Thank you for the suggestion.I will update the patch accordingly.

Thanks,
Sunshaojie
Re: [PATCH v2] cpuset: relax the overlap check for cgroup-v2
Posted by Chen Ridong 2 months, 3 weeks ago

On 2025/11/14 14:33, Sun Shaojie wrote:
> On 2025/11/14 08:50, Chen Ridong Wrote:
>> On 2025/11/13 21:14, Sun Shaojie wrote:
>>> ...
>>> diff --git a/kernel/cgroup/cpuset.c b/kernel/cgroup/cpuset.c
>>> index 52468d2c178a..3240b3ab5998 100644
>>> --- a/kernel/cgroup/cpuset.c
>>> +++ b/kernel/cgroup/cpuset.c
>>> @@ -592,8 +592,13 @@ static inline bool cpusets_are_exclusive(struct cpuset *cs1, struct cpuset *cs2)
>>>   */
>>>  static inline bool cpus_excl_conflict(struct cpuset *cs1, struct cpuset *cs2)
>>>  {
>>> -	/* If either cpuset is exclusive, check if they are mutually exclusive */
>>> -	if (is_cpu_exclusive(cs1) || is_cpu_exclusive(cs2))
>>> +	/* If both cpusets are exclusive, check if they are mutually exclusive */
>>> +	if (is_cpu_exclusive(cs1) && is_cpu_exclusive(cs2))
>>> +		return !cpusets_are_exclusive(cs1, cs2);
>>> +
>>> +	/* In cgroup-v1, if either cpuset is exclusive, check if they are mutually exclusive */
>>> +	if (!is_in_v2_mode() &&
>>> +	    (is_cpu_exclusive(cs1) != is_cpu_exclusive(cs2)))
>>>  		return !cpusets_are_exclusive(cs1, cs2);
>>>  
>>
>> I prefer adding a helper function in the cpuset-v1.c file, similar to cpus_excl_conflict_legacy().
>>
>> For cpuset v1, it can simply return cpus_excl_conflict_legacy().

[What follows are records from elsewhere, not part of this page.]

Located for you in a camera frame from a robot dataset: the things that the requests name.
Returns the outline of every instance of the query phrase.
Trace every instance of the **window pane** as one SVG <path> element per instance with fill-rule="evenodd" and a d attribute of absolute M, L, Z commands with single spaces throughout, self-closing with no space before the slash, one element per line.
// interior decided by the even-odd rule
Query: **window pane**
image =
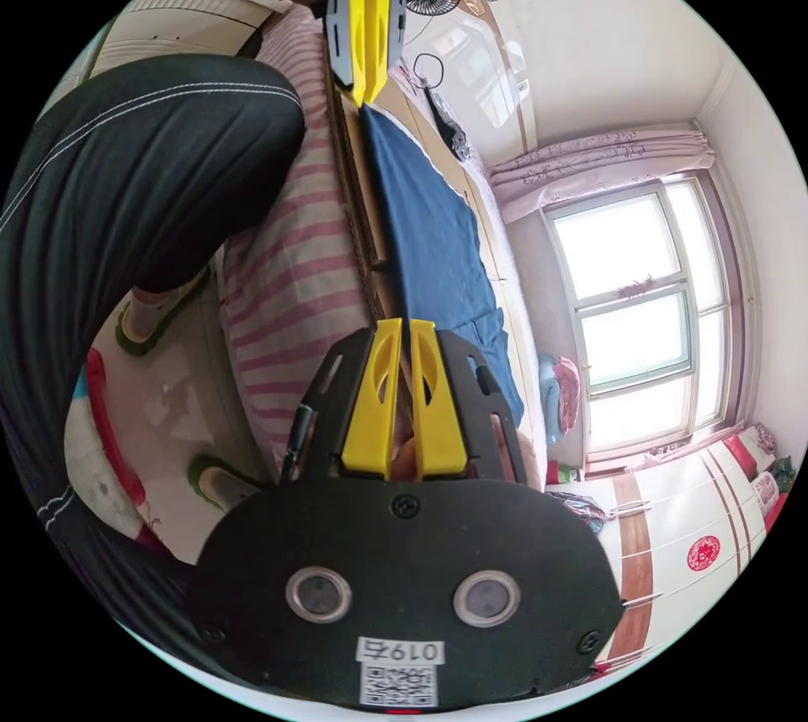
<path fill-rule="evenodd" d="M 709 422 L 718 414 L 726 373 L 724 342 L 726 312 L 712 312 L 699 318 L 699 397 L 696 424 Z"/>
<path fill-rule="evenodd" d="M 589 404 L 591 449 L 614 449 L 665 436 L 685 424 L 689 377 L 649 385 Z"/>
<path fill-rule="evenodd" d="M 655 194 L 559 217 L 555 222 L 578 299 L 681 270 Z"/>
<path fill-rule="evenodd" d="M 669 186 L 667 196 L 676 215 L 684 250 L 690 262 L 696 305 L 699 312 L 708 310 L 723 302 L 724 286 L 704 207 L 691 183 Z"/>
<path fill-rule="evenodd" d="M 593 388 L 644 372 L 651 379 L 690 358 L 683 293 L 583 318 L 581 325 Z"/>

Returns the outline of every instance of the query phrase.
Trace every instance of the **striped bedsheet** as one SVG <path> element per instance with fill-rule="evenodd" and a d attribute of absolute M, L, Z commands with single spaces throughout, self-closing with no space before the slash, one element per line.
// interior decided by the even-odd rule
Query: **striped bedsheet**
<path fill-rule="evenodd" d="M 293 7 L 268 25 L 257 59 L 295 87 L 307 131 L 279 202 L 224 248 L 221 325 L 247 419 L 267 464 L 277 467 L 326 351 L 369 326 L 370 313 L 326 117 L 322 25 Z M 410 435 L 402 411 L 399 443 Z"/>

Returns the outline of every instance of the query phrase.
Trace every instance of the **pink curtain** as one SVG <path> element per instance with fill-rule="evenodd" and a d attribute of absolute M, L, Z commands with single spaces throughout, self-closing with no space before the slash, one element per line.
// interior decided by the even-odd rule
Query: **pink curtain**
<path fill-rule="evenodd" d="M 714 158 L 697 130 L 617 130 L 533 150 L 489 175 L 502 219 L 514 223 L 550 204 L 709 169 Z"/>

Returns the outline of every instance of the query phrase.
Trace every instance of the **sticker label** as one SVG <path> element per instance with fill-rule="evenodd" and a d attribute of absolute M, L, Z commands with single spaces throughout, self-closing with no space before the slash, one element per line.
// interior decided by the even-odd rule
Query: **sticker label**
<path fill-rule="evenodd" d="M 356 659 L 373 666 L 442 666 L 442 640 L 384 640 L 359 638 Z"/>
<path fill-rule="evenodd" d="M 435 666 L 372 666 L 362 664 L 359 703 L 375 708 L 436 708 Z"/>

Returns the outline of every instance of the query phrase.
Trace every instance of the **screw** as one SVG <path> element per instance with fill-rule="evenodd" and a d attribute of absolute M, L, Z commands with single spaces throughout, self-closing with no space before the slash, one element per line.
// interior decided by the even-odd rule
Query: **screw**
<path fill-rule="evenodd" d="M 213 626 L 213 624 L 205 624 L 200 632 L 202 633 L 202 637 L 209 644 L 220 644 L 225 639 L 225 634 L 218 627 Z"/>
<path fill-rule="evenodd" d="M 578 641 L 578 653 L 581 655 L 591 655 L 599 642 L 600 635 L 597 632 L 587 632 Z"/>
<path fill-rule="evenodd" d="M 390 509 L 400 520 L 412 520 L 420 509 L 418 499 L 413 495 L 396 495 Z"/>

It seems that other rules are not
>> relevant to v1.
>>
>>>  	/* Exclusive_cpus cannot intersect */
> 
> Hi, Ridong,
> 
> Thank you for the suggestion.I will update the patch accordingly.
> 

If we are ready to relax this rule, adding the v1 logic in cpuset1_validate_change might be
appropriate. However, as I mentioned in my reply to Michal, I believe further discussion is needed.

-- 
Best regards,
Ridong
Re: [PATCH v2] cpuset: relax the overlap check for cgroup-v2
Posted by Sun Shaojie 2 months, 3 weeks ago
Hi, Michal

On 2025/11/14 01:07, Michal Koutný wrote:
>On Thu, Nov 13, 2025 at 09:14:34PM +0800, Sun Shaojie <sunshaojie@kylinos.cn> wrote:
>> In cgroup v2, a mutual overlap check is required when at least one of two
>> cpusets is exclusive. However, this check should be relaxed and limited to
>> cases where both cpusets are exclusive.
>> 
>> The table 1 shows the partition states of A1 and B1 after each step before
>> applying this patch.
>> 
>> Table 1: Before applying the patch
>>  Step                                       | A1's prstate | B1's prstate |
>>  #1> mkdir -p A1                            | member       |              |
>>  #2> echo "0-1" > A1/cpuset.cpus            | member       |              |
>>  #3> echo "root" > A1/cpuset.cpus.partition | root         |              |
>>  #4> mkdir -p B1                            | root         | member       |
>>  #5> echo "0-3" > B1/cpuset.cpus            | root invalid | member       |
>>  #6> echo "root" > B1/cpuset.cpus.partition | root invalid | root invalid |
>> 
>> After step #5, A1 changes from "root" to "root invalid" because its CPUs
>> (0-1) overlap with those requested by B1 (0-3). However, B1 can actually
>> use CPUs 2-3, so it would be more reasonable for A1 to remain as "root."
>
>I remember there was the addition of cgroup_file_notify() for the
>cpuset.cpus.partition so that such changes can be watched for.
>
>I may not be seeing whole picture, so I ask -- why would it be "more
>reasonable" for A1 to remain root. From this description it looks like
>you'd silently convert B1's effective cpus to 2-3 but IIUC the code
>change that won't happen but you'd reject the write of "0-3" instead.
>

The desired outcome is that after step #5, although B1 writes "0-3" to 
cpuset.cpus, A1 can still remain as "root", and B1 ends up with effective 
CPUs of 2-3. In summary, We want to avoid A1's invalidation when B1 
changes its cpuset.cpus. Because cgroup v2 allows the effective CPU mask 
of a cpuset to differ from its requested mask.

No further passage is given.